Monday, July 26, 2010

The Art of Stress

I'm trying to go back to school next month. Last week I went through enrollment and placement testing process and registered for classes. Even though most of the classes I planned on taking were full, I ended up finding some that would fulfill some requirements. All my classes are on Monday and Wednesday (with an additional one online) so I can still work as much as I have been. I even sat in a hallway for two hours to talk to the lady in the financial aid office to make sure there was nothing else I needed to do in order for it to go through. Still, I don't trust it.

I don't trust financial institutions to get my money where it needs to be when it needs to be there. My bank fucks me. Hard. So do my credit card companies. Even Baker College of Port Huron mishandled my money. Why would now be any different? I have too much credit card debt right not to be screwing around.

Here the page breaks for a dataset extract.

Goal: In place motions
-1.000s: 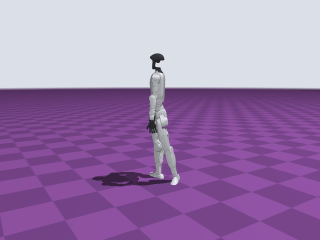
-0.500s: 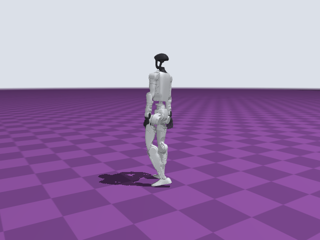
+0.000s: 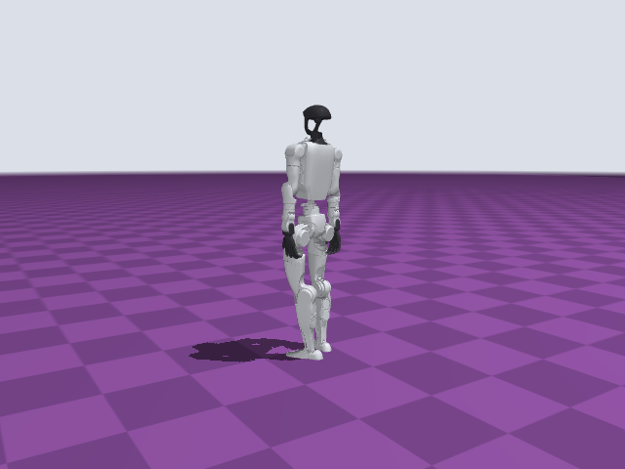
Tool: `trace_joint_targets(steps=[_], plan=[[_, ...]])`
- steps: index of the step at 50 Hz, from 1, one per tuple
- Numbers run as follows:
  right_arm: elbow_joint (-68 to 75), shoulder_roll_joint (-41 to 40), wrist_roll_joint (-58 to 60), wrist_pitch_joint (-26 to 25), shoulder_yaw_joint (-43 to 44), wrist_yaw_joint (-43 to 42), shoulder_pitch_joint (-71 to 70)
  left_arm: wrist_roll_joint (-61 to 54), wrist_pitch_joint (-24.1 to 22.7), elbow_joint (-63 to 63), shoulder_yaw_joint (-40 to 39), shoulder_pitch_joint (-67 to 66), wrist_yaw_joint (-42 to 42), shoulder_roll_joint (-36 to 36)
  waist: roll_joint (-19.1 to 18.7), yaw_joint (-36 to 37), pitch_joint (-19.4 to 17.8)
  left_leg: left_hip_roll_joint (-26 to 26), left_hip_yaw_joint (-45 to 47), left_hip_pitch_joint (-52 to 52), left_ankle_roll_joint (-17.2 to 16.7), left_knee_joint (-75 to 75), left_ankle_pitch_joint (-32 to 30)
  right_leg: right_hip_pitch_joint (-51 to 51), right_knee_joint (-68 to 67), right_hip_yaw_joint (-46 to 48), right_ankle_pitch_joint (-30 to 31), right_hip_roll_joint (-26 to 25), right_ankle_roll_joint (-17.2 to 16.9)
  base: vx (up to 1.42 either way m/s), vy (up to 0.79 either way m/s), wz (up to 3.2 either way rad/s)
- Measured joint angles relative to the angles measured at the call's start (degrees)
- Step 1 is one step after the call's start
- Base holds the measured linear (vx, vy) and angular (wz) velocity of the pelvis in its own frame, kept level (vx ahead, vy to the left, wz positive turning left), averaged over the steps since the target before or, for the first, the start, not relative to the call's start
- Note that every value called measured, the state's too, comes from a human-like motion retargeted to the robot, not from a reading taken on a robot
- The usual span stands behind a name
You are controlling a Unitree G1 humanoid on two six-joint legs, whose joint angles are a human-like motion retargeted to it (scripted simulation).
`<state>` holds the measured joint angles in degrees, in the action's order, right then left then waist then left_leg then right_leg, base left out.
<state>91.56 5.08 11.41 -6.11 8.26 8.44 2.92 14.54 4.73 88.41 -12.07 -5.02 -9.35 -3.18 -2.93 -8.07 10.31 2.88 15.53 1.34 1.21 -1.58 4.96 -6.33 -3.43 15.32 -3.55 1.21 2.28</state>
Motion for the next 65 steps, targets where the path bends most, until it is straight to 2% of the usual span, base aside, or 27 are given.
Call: trace_joint_targets(steps=[21, 35, 48, 55, 58, 62, 65], plan=[[-3.84, 1.09, 0.21, 0.39, 0.83, 0.53, -1.23, 0.64, 0.18, 0.05, 0.38, 0.99, -0.21, -0.23, 0.42, -0.17, 1.57, 0.95, -0.97, 0.22, 0.66, -0.26, 0.44, 0.0, 0.07, 0.95, 0.95, 0.8, -0.97, 0.02, -0.01, 0.03], [0.78, 1.37, 1.13, -1.62, -0.76, 1.22, -1.83, 1.12, 0.18, -1.78, -0.63, -0.59, -1.22, -0.47, 0.18, 0.09, 1.7, 0.23, -2.73, 2.2, -0.33, -0.2, -1.0, -0.86, 0.07, 2.75, 1.81, 0.4, -0.88, -0.02, -0.01, 0.1], [-0.96, 1.22, 0.7, -0.77, -1.73, 1.52, -1.45, -0.81, -0.13, -5.84, -1.27, 0.28, -2.09, -1.43, 2.56, 3.52, -2.88, 0.76, -10.7, 6.97, -0.53, 3.22, -3.69, 1.74, 1.71, 11.22, 2.17, 1.24, -0.71, -0.13, -0.05, 0.59], [-2.49, 2.08, 0.2, -0.12, -0.49, 1.66, -2.06, -0.73, -0.25, -5.47, 0.34, 1.28, -2.07, -1.69, 2.45, 4.53, -6.38, 2.41, -16.02, 10.63, -0.42, 6.74, -3.97, 3.47, 2.71, 20.63, 1.84, 2.36, -1.03, -0.2, -0.06, 1.19], [-1.85, 2.83, 0.41, -0.38, -0.3, 1.91, -2.12, -0.27, -0.45, -4.91, 0.57, 1.16, -1.65, -1.73, 2.74, 4.81, -6.57, -0.47, -3.98, 10.44, 0.15, 7.92, -0.12, 4.13, 3.14, 25.29, 1.48, 3.24, -1.29, -0.04, -0.08, 1.42], [-1.07, 3.39, 1.07, -0.86, 0.2, 1.33, -1.8, -0.71, -0.8, -4.15, -0.12, -0.1, -0.87, -1.7, 2.95, 3.22, -4.98, -6.18, 20.29, 7.25, -1.17, 8.38, 4.23, 4.28, 3.54, 31.88, 0.69, 4.44, -2.05, 0.06, -0.1, 1.73], [-0.98, 3.35, 0.67, -0.74, 0.97, 1.27, -1.35, -0.96, -0.72, -2.97, -0.76, -0.61, -0.26, -2.07, 3.37, 1.69, -3.54, -8.34, 34.59, 4.56, -2.55, 9.43, 5.42, 4.32, 3.7, 36.34, -0.11, 5.4, -2.75, 0.09, -0.15, 1.88]])
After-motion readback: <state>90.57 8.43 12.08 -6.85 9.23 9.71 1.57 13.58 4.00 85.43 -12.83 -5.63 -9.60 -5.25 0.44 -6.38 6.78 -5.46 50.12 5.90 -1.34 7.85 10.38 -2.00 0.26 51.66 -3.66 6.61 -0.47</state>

I'm also having a Hell of a time finding a set of windshield wiper motor park switch contacts of my car. My wiper motor cover somehow cracked in half (WTF?) and I bought a replacement, but I'm missing a few of the contacts that are used to connect it to the motor itself. The contacts were discontinued by AC Delco and none of the local stores or online shops have them. Even the reseller on eBay was out of stock, after getting my hopes up with multiple confirmation emails. So now I have no wipers. Again.

A lot of my friends are getting married and having kids right now, which is great. I'm really happy for all of them. I'm not so happy that every time someone in my life has good news she takes her anger out on me. I'd really like to tell her to fuck off, but I don't have anywhere to go. After 6 years, I'm still stuck here.

1 comment :

  1. i have walked in your shoes several times in my life. i know what it's like to deal with the credit card debt, wondering how to make ends meet, and dealing with an oppressive parent when you don't feel like you have options to live elsewhere. i read your blog and feel like i'm 24 again.

    you deserve a break. and i'll be happy to listen if i can help you.